▶ _Task description_:
Among the entries below, find the lines that hold the word "outline" and report them.

[Records for the exercise Boundary: Start]

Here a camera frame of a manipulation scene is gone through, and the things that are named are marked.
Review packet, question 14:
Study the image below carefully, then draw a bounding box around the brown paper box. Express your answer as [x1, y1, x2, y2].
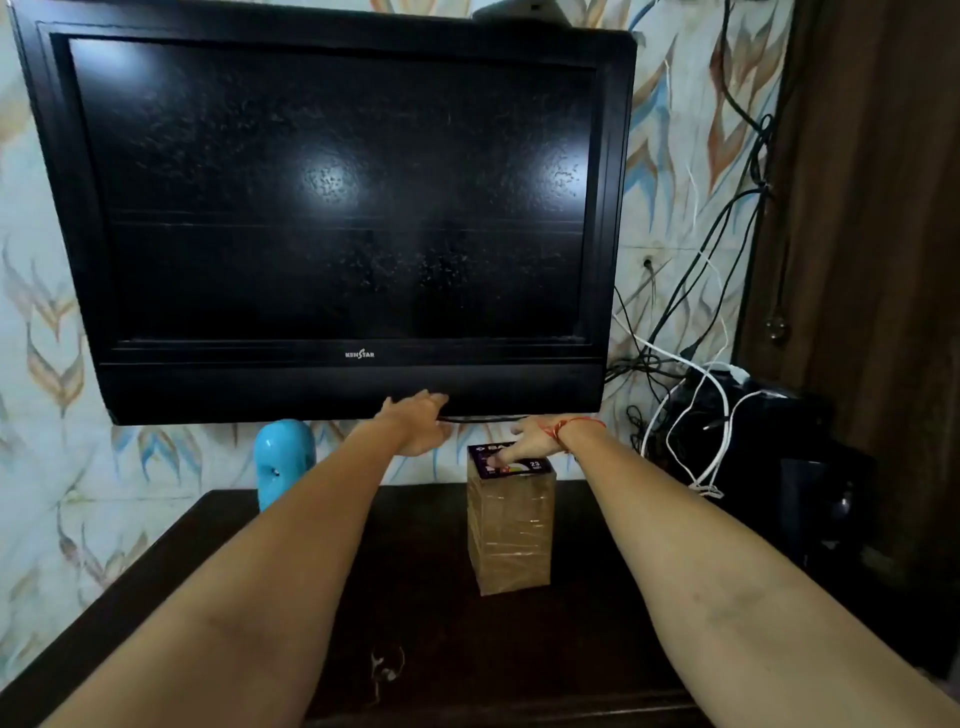
[466, 440, 558, 598]

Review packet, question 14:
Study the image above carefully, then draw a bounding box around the bundle of black cables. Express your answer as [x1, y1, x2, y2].
[603, 0, 778, 451]

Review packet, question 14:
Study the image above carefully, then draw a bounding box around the brown wooden door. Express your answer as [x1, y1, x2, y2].
[731, 0, 960, 586]

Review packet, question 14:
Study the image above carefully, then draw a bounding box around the black electronic device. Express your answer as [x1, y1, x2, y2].
[659, 374, 879, 571]

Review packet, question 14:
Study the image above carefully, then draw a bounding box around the dark wooden table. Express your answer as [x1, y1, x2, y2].
[0, 479, 960, 728]

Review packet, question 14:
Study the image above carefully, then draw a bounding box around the person's right forearm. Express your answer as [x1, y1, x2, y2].
[558, 423, 960, 728]

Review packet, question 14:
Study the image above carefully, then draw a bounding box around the person's right hand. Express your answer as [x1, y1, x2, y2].
[491, 414, 573, 465]

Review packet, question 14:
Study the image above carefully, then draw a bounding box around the person's left hand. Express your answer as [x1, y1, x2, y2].
[372, 389, 454, 458]

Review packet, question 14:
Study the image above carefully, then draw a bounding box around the black flat screen television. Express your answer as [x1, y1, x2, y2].
[7, 0, 639, 427]

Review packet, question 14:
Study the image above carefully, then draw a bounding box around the person's left forearm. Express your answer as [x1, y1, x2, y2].
[41, 419, 421, 728]

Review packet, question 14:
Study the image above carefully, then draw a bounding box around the white cable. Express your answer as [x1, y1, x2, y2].
[611, 314, 751, 500]

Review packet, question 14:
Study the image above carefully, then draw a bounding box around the blue air freshener dispenser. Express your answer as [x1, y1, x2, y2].
[253, 419, 318, 514]

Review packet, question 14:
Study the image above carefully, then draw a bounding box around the red thread bracelet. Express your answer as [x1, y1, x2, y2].
[541, 416, 607, 445]

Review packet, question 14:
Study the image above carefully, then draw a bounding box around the grey object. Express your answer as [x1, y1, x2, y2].
[472, 0, 571, 28]

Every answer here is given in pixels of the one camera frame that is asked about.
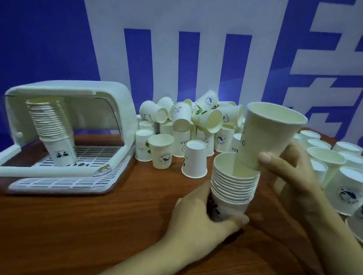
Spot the person's right hand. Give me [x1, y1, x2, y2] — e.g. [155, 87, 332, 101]
[255, 137, 331, 218]

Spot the person's left hand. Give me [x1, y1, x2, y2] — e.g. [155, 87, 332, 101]
[163, 177, 252, 265]

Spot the percent print white paper cup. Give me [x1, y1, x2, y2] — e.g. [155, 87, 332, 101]
[207, 193, 253, 225]

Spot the smiley print white paper cup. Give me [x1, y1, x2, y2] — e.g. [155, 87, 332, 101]
[234, 101, 310, 174]

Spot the nested stack of paper cups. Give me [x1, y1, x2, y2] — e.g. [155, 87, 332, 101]
[24, 96, 76, 144]
[210, 152, 262, 206]

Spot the pile of paper cups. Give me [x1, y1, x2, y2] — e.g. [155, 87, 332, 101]
[130, 86, 363, 248]

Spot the panda print white paper cup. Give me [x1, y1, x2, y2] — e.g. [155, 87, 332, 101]
[42, 134, 79, 168]

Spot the white plastic storage box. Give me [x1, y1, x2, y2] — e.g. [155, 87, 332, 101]
[0, 76, 139, 200]

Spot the person's right forearm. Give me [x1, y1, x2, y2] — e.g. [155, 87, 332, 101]
[299, 184, 363, 275]

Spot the brown wooden table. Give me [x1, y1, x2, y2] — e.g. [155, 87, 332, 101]
[0, 111, 363, 275]

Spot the white slotted drain tray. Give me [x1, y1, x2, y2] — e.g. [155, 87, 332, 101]
[8, 140, 130, 199]

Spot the blue white backdrop banner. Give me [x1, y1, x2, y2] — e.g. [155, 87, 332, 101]
[0, 0, 363, 182]

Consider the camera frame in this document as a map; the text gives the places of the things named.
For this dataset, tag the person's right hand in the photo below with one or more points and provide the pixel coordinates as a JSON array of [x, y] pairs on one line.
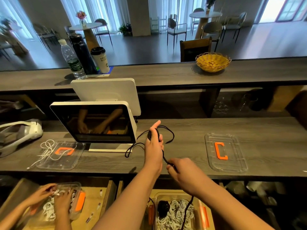
[[189, 175]]

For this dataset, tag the person's left hand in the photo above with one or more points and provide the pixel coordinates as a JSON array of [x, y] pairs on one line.
[[153, 153]]

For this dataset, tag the clear container drawer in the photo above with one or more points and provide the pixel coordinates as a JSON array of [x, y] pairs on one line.
[[204, 218], [79, 201]]

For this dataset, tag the person's right forearm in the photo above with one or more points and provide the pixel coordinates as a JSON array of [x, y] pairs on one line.
[[235, 210]]

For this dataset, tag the person's left forearm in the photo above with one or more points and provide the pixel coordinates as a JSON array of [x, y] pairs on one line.
[[129, 203]]

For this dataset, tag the wooden drawer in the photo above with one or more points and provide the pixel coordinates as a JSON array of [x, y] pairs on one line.
[[129, 198], [103, 203]]

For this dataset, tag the pile of white containers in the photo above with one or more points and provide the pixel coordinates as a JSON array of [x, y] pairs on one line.
[[249, 189]]

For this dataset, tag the white touchscreen monitor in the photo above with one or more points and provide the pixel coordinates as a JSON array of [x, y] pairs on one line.
[[91, 122]]

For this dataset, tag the white customer display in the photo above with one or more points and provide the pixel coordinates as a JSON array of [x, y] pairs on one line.
[[105, 95]]

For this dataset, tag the grey wooden bar counter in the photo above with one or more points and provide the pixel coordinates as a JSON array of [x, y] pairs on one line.
[[158, 75]]

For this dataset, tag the small white connector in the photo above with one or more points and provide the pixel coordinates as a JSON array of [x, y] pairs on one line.
[[89, 218]]

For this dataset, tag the blue white notebook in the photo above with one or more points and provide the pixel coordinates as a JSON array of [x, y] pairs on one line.
[[109, 70]]

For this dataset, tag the white paper coffee cup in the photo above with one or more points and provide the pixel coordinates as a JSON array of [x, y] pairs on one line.
[[100, 59]]

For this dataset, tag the yellow woven basket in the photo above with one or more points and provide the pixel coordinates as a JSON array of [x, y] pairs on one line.
[[213, 63]]

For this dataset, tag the brown wooden chair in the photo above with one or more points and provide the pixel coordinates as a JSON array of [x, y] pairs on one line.
[[195, 49]]

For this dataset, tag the black thermos bottle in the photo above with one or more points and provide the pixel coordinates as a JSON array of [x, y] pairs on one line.
[[84, 54]]

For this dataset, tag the clear plastic water bottle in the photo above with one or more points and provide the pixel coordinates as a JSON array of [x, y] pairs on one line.
[[73, 62]]

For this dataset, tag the white headset device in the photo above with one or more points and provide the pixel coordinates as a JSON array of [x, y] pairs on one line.
[[33, 129]]

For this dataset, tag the flat cardboard sheet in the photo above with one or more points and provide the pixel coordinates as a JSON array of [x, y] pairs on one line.
[[287, 98]]

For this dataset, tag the black metal chair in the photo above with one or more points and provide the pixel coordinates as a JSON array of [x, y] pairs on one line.
[[103, 28], [176, 28], [212, 30]]

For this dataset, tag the green potted plant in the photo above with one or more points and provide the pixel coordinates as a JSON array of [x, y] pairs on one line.
[[124, 29]]

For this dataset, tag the round wooden table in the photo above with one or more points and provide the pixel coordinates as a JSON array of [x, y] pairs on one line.
[[205, 14], [86, 27]]

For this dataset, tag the pink flower vase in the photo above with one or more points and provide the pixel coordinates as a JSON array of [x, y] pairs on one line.
[[81, 16]]

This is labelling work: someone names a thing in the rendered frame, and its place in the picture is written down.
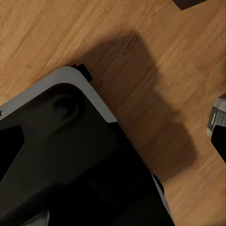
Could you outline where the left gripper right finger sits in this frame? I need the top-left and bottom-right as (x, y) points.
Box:
(211, 125), (226, 163)

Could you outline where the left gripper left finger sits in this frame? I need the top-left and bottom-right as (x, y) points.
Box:
(0, 125), (24, 181)

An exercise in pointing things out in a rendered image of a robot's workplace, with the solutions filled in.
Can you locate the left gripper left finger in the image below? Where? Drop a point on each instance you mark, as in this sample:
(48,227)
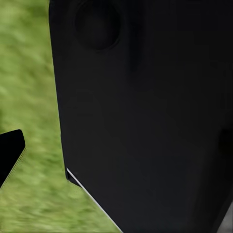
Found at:
(12,145)

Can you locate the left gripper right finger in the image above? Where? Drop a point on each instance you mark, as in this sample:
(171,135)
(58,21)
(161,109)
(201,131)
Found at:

[Records for the exercise Boundary: End]

▶ _Your response_:
Could you outline where the left gripper right finger sits in this frame? I need the top-left and bottom-right as (x, y) points.
Could you outline where the left gripper left finger sits in this frame? I need the top-left and bottom-right as (x, y) points.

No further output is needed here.